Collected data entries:
◆ ◆ ◆
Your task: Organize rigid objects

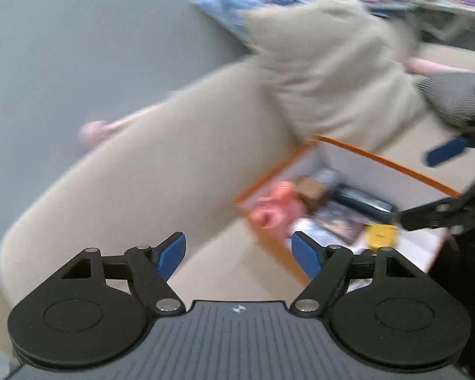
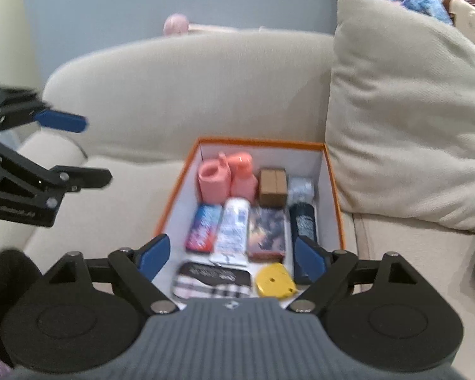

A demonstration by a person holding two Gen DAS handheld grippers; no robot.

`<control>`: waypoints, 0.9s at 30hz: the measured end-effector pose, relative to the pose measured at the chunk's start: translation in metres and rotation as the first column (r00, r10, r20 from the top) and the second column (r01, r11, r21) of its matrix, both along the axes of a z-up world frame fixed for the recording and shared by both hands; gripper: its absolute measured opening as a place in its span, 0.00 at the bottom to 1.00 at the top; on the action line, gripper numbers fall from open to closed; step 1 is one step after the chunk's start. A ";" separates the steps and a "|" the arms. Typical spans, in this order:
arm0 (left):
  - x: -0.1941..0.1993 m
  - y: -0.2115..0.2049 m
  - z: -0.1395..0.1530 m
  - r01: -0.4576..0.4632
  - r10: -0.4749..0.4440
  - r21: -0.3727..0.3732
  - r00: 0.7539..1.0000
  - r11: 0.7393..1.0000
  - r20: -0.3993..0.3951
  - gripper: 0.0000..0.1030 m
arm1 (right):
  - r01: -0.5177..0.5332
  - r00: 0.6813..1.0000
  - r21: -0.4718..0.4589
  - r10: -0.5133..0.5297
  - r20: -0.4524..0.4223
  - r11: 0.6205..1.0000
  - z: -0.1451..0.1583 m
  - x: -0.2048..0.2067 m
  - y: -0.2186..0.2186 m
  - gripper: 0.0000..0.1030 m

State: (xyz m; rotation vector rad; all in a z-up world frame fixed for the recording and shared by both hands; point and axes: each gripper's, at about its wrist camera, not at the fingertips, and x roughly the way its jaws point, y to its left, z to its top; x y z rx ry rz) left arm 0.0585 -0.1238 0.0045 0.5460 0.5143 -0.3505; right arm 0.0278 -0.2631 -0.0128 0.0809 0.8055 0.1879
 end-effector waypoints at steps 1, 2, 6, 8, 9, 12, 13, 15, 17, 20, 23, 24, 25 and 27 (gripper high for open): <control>-0.005 0.006 0.002 -0.045 0.045 -0.017 0.999 0.999 0.015 0.89 | 0.009 1.000 0.003 -0.009 0.020 1.000 0.002 -0.005 0.004 0.87; -0.010 0.012 0.003 -0.077 0.078 -0.036 0.997 0.996 0.022 0.90 | 0.018 0.999 0.004 -0.018 0.039 1.000 0.005 -0.011 0.009 0.88; -0.033 0.038 0.009 -0.211 0.222 -0.206 0.975 0.955 0.028 0.99 | 0.063 0.992 0.039 -0.067 0.103 0.997 0.014 -0.031 0.023 0.93; -0.042 0.051 0.011 -0.272 0.289 -0.319 0.957 0.908 0.007 1.00 | 0.083 0.987 0.051 -0.089 0.137 0.995 0.018 -0.042 0.032 0.98; -0.047 0.057 0.010 -0.287 0.306 -0.358 0.952 0.889 -0.004 1.00 | 0.096 0.983 0.050 -0.103 0.154 0.994 0.019 -0.046 0.035 0.99; -0.058 0.067 0.005 -0.299 0.312 -0.417 0.949 0.858 -0.037 1.00 | 0.146 0.970 0.029 -0.149 0.190 0.989 0.018 -0.061 0.045 0.99; -0.059 0.068 0.001 -0.307 0.317 -0.417 0.947 0.856 -0.046 1.00 | 0.163 0.967 0.027 -0.165 0.193 0.986 0.017 -0.067 0.047 0.99; -0.062 0.070 -0.006 -0.343 0.344 -0.405 0.936 0.848 -0.073 1.00 | 0.190 0.961 0.030 -0.192 0.200 0.981 0.014 -0.076 0.050 0.99; -0.066 0.071 -0.016 -0.377 0.370 -0.383 0.924 0.843 -0.094 1.00 | 0.213 0.955 0.026 -0.214 0.206 0.977 0.008 -0.084 0.054 0.99; -0.070 0.068 -0.031 -0.392 0.368 -0.368 0.920 0.843 -0.137 1.00 | 0.221 0.954 -0.003 -0.216 0.206 0.975 0.000 -0.093 0.059 0.99; -0.078 0.065 -0.043 -0.394 0.365 -0.339 0.919 0.854 -0.148 1.00 | 0.227 0.953 -0.020 -0.218 0.209 0.974 -0.007 -0.102 0.063 0.99; -0.078 0.064 -0.047 -0.393 0.364 -0.331 0.919 0.858 -0.149 1.00 | 0.225 0.954 -0.023 -0.216 0.207 0.974 -0.010 -0.105 0.065 0.99; -0.079 0.063 -0.050 -0.391 0.361 -0.327 0.920 0.860 -0.152 1.00 | 0.220 0.956 -0.027 -0.210 0.203 0.975 -0.011 -0.105 0.065 0.99; -0.080 0.062 -0.056 -0.395 0.362 -0.323 0.918 0.860 -0.160 1.00 | 0.214 0.960 -0.040 -0.203 0.192 0.976 -0.017 -0.107 0.068 0.99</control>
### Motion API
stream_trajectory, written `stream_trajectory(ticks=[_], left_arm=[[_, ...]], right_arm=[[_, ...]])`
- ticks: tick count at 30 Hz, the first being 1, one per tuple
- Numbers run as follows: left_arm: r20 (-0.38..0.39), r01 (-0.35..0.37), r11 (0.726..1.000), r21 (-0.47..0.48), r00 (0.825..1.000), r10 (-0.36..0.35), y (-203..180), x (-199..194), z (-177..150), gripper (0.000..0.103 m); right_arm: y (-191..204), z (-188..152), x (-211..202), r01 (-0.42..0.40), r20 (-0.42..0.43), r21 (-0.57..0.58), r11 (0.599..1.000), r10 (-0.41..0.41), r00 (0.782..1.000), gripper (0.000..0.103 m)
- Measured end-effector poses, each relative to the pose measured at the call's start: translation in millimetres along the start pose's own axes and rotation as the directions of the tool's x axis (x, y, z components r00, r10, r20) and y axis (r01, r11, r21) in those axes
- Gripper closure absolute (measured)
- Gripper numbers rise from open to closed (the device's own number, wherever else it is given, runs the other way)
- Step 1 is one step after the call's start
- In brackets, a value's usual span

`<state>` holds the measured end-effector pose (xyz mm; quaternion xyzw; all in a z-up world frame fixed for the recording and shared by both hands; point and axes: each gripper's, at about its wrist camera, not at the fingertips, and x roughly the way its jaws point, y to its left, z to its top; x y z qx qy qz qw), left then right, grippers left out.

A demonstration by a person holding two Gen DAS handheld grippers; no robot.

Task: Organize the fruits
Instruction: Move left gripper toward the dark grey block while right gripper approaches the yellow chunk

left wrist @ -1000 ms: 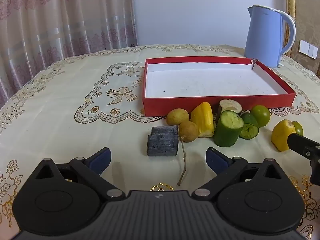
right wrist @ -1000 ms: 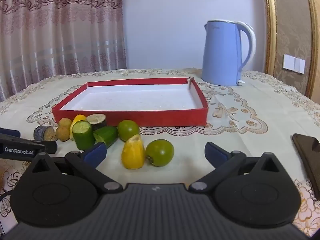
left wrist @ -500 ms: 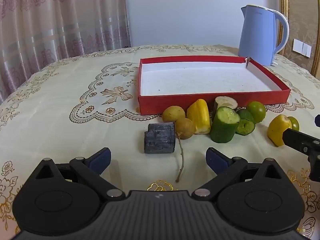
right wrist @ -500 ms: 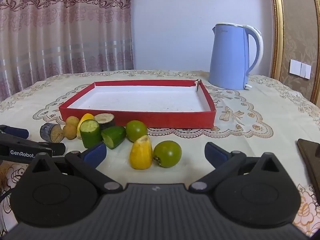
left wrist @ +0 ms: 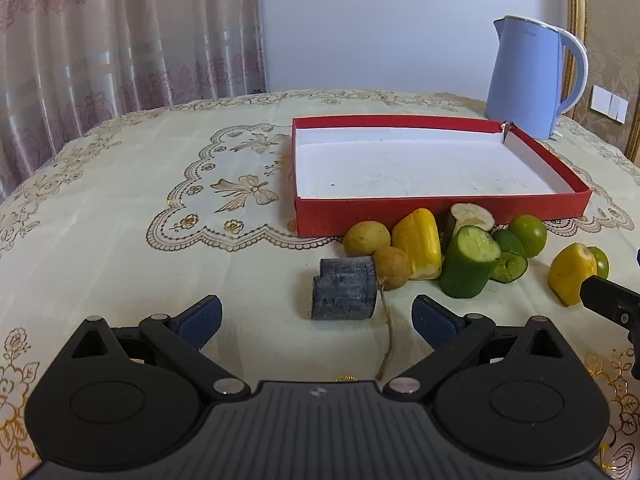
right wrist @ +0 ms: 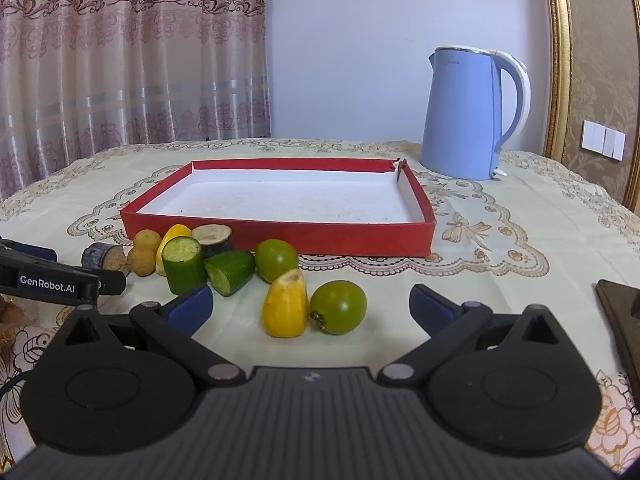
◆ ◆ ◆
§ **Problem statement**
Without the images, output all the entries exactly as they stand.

§ **Exercise result**
Your task: Organize rigid objects


A demonstration by a person holding two Gen DAS handheld grippers; no robot.

`<control>`: waypoints, 0.9s at 30hz: the measured end-effector pose, relative to the pose measured at the chunk's start: translation in metres and rotation as the first column (r00, r10, r20 from the top) and the second column (r01, r11, r21) of its matrix, both along the axes of a z-up world frame fixed for the recording and shared by both hands; gripper: its absolute measured opening as a place in its span, 0.00 at the bottom to 1.00 at the top; on the action line, gripper numbers fall from open to closed; step 1 is one step after the chunk's start. A ";" separates the steps and a "|" the arms. Typical spans, in this order:
arm0 (left):
  - x: -0.1941..0.1993 m
  - y: -0.2115..0.2049 m
  - z: -0.1395..0.1530 m
  - r01: -0.4576..0.4632
  - r10: -0.4749..0.4440
  - r21: -0.3727..0.3732
  - r00: 0.7539..1.0000
  - r11: 0.7393..1.0000
  - r20: -0.3993..0.3951
  - gripper: 0.0000..0.1030 m
arm1 (right):
  - r01: -0.5177..0.5332
  - r00: 0.6813..1.0000
  - r21: -0.4718..0.4589
  - r10: -0.5133..0.5297
  - r20: -0.4524..0.4223
  - r11: 0.6205..1.0000
  - z: -0.1451..0.1583 m
  - x: -0.2048..0.2067 m
  - y: -0.2186..0.2186 m
  - gripper: 0.0000..0.1030 m

State: (xyz m; rotation vector rad; all in a z-up world frame fixed for the recording and shared by both hands; point and axes: each gripper's, at about its wrist camera, not at the fingertips, and x roughly the way its jaws point, y to its left, z to its top; x y z rx ry rz) left arm 0.0585 -0.1238 0.0045 0.5460 0.5143 -0.3505; right arm 0.0278 -0.2631 -0.0128 0.0809 0.8055 0.1879
 end-effector waypoints at steps 1, 2, 6, 8, 9, 12, 13, 15, 17, 20, 23, 24, 25 and 27 (gripper high for open): <control>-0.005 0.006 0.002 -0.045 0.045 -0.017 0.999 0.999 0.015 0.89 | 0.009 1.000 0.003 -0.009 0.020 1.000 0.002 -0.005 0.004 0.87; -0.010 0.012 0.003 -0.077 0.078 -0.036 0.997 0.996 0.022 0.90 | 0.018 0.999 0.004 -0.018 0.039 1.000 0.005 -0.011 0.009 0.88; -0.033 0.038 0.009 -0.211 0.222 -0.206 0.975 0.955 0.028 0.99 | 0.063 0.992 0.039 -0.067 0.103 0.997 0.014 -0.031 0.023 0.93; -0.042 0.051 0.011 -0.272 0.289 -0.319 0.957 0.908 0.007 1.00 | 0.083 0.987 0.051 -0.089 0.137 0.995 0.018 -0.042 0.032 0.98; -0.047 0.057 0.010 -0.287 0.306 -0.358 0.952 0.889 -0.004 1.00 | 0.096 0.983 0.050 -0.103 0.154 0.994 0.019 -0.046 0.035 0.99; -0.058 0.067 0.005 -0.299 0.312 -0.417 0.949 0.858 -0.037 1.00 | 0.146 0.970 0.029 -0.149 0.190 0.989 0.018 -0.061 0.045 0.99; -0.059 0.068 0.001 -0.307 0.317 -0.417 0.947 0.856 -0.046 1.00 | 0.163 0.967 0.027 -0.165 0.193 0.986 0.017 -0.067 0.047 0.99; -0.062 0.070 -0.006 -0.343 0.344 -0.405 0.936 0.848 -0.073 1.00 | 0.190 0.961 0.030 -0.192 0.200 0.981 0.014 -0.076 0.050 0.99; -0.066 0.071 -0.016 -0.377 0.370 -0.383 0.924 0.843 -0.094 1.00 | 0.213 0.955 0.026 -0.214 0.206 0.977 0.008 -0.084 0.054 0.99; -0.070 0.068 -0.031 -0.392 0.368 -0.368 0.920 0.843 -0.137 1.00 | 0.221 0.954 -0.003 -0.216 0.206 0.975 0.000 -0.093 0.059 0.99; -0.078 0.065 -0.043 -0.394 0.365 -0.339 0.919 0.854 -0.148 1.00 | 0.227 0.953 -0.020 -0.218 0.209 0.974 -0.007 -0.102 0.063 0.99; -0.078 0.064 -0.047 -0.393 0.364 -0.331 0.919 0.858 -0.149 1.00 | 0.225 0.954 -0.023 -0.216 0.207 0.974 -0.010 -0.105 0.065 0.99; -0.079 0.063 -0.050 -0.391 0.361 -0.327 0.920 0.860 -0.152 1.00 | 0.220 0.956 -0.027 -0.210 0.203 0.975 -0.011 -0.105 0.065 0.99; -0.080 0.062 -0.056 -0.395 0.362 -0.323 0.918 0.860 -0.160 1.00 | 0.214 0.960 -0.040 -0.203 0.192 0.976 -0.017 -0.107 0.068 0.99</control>
### Motion API
stream_trajectory, written `stream_trajectory(ticks=[_], left_arm=[[_, ...]], right_arm=[[_, ...]])`
- ticks: tick count at 30 Hz, the first being 1, one per tuple
- Numbers run as follows: left_arm: r20 (-0.38..0.39), r01 (-0.35..0.37), r11 (0.726..1.000), r21 (-0.47..0.48), r00 (0.825..1.000), r10 (-0.36..0.35), y (-203..180), x (-199..194), z (-177..150), gripper (0.000..0.103 m); right_arm: y (-191..204), z (-188..152), x (-211..202), r01 (-0.42..0.40), r20 (-0.42..0.43), r21 (-0.57..0.58), r11 (0.599..1.000), r10 (-0.41..0.41), r00 (0.782..1.000), gripper (0.000..0.103 m)
- Measured end-effector poses, each relative to the pose measured at the call's start: translation in millimetres along the start pose's own axes and rotation as the directions of the tool's x axis (x, y, z components r00, r10, r20) and y axis (r01, r11, r21) in those axes
- Gripper closure absolute (measured)
- Gripper numbers rise from open to closed (the device's own number, wherever else it is given, runs the other way)
- Step 1 is one step after the call's start
- In brackets, a value's usual span

`<state>` holds the measured end-effector pose (xyz mm; quaternion xyzw; all in a z-up world frame fixed for the recording and shared by both hands; point and axes: each gripper's, at about its wrist camera, not at the fingertips, and x roughly the way its jaws point, y to its left, z to its top; x y z qx qy qz qw), left then right, grippers left out.

A demonstration by a person holding two Gen DAS handheld grippers; no robot.

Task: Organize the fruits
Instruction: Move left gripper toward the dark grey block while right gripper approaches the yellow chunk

left wrist @ -1000 ms: 
right wrist @ -1000 ms: 
left wrist @ -500 ms: 
right wrist @ -500 ms: 
left wrist @ +0 ms: 
right wrist @ +0 ms: 

This brings the exercise to completion.